> Try it
Beneath this task are records; print exactly the stretch of them from the line with "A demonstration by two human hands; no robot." through the line with "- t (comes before", both ends included.

> Provided data
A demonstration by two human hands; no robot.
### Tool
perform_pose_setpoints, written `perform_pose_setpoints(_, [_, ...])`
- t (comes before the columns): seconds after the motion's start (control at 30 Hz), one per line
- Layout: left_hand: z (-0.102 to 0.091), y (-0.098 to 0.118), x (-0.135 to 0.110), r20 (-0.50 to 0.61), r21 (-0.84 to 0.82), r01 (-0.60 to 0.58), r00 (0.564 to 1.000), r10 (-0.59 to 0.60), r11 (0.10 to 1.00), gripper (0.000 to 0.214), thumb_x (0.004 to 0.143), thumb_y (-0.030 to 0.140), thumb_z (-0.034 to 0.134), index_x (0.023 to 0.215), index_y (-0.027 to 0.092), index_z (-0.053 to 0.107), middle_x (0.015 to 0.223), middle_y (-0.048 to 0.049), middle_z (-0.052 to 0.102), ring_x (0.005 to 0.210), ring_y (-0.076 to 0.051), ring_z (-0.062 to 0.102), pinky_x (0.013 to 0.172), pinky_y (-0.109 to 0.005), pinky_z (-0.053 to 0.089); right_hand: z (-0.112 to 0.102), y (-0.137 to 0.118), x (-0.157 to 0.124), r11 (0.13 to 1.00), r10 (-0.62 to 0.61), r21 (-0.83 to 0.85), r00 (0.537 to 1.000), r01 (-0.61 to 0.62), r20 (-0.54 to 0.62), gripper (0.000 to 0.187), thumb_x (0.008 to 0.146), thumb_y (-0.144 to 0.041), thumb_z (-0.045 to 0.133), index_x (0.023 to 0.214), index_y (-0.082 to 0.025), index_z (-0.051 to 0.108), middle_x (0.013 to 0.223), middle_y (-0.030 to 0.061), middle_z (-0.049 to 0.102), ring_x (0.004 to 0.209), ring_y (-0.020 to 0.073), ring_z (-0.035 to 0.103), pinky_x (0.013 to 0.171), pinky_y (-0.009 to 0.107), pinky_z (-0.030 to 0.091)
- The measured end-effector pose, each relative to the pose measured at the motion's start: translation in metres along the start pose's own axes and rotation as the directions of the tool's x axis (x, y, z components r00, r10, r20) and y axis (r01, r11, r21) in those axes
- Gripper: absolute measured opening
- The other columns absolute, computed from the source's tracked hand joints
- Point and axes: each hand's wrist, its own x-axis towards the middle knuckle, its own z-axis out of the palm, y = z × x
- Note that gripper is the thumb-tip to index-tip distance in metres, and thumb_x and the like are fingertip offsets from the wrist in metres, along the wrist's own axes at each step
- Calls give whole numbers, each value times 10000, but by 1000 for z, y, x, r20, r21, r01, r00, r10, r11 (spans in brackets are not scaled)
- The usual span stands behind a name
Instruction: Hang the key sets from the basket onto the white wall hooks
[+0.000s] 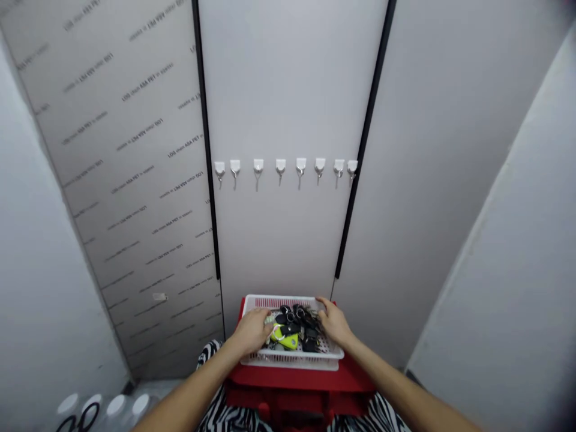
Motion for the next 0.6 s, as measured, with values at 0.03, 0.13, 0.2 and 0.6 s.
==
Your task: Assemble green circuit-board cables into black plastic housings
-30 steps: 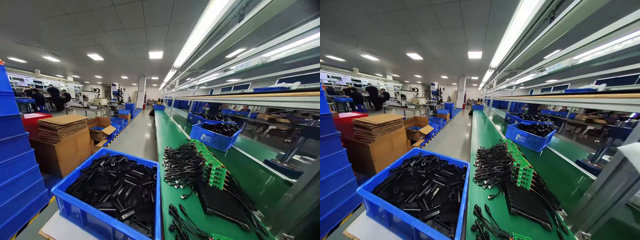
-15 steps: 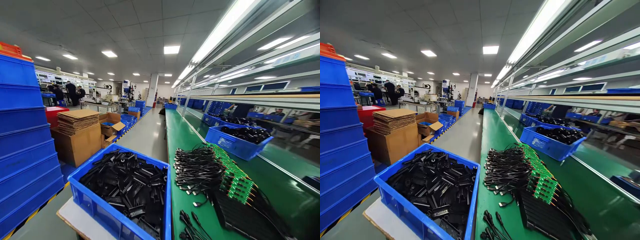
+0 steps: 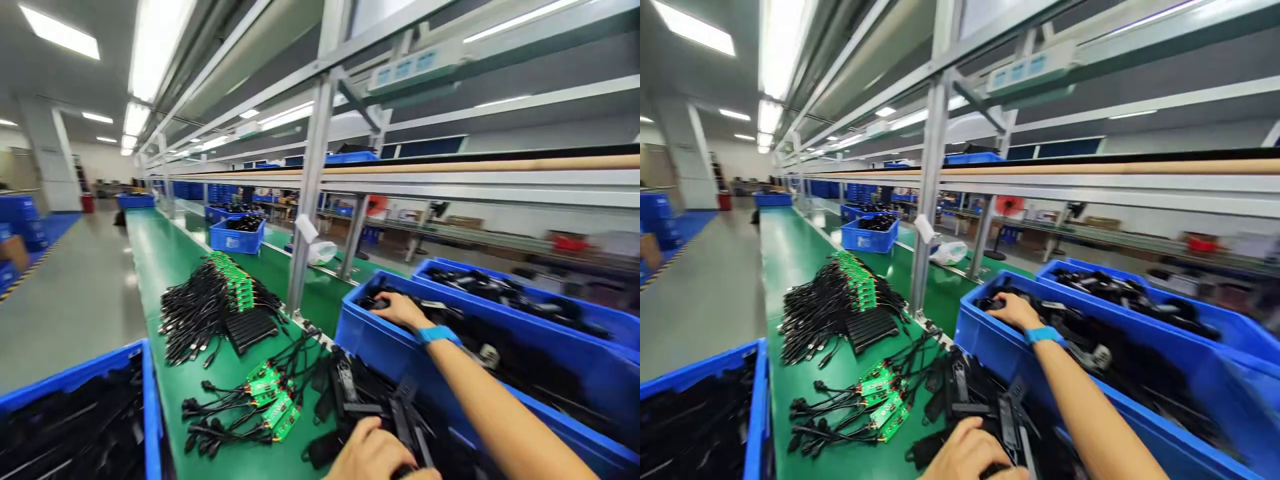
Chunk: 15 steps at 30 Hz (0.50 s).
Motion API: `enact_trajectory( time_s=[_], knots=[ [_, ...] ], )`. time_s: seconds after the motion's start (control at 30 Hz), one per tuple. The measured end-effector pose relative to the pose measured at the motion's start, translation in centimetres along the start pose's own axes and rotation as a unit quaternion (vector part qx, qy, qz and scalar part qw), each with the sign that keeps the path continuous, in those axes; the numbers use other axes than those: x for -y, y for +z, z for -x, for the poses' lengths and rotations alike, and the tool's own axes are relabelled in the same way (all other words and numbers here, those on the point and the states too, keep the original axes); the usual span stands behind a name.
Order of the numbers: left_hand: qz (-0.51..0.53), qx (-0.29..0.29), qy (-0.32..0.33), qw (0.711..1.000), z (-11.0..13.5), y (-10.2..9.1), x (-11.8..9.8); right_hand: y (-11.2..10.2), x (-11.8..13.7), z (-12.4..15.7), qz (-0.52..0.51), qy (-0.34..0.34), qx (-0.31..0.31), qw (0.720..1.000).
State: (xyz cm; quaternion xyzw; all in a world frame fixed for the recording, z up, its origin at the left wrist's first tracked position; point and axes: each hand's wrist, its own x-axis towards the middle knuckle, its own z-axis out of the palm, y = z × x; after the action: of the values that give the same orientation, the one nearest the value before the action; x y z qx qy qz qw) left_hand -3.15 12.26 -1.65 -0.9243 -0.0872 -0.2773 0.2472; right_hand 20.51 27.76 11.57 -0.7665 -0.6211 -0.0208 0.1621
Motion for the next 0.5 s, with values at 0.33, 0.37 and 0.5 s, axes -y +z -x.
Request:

> Expected answer
A demonstration by two human hands; no robot.
### Tool
perform_pose_setpoints, written `perform_pose_setpoints(_, [_, ...])`
- t (comes before the columns): seconds after the motion's start (control at 30 Hz), one per line

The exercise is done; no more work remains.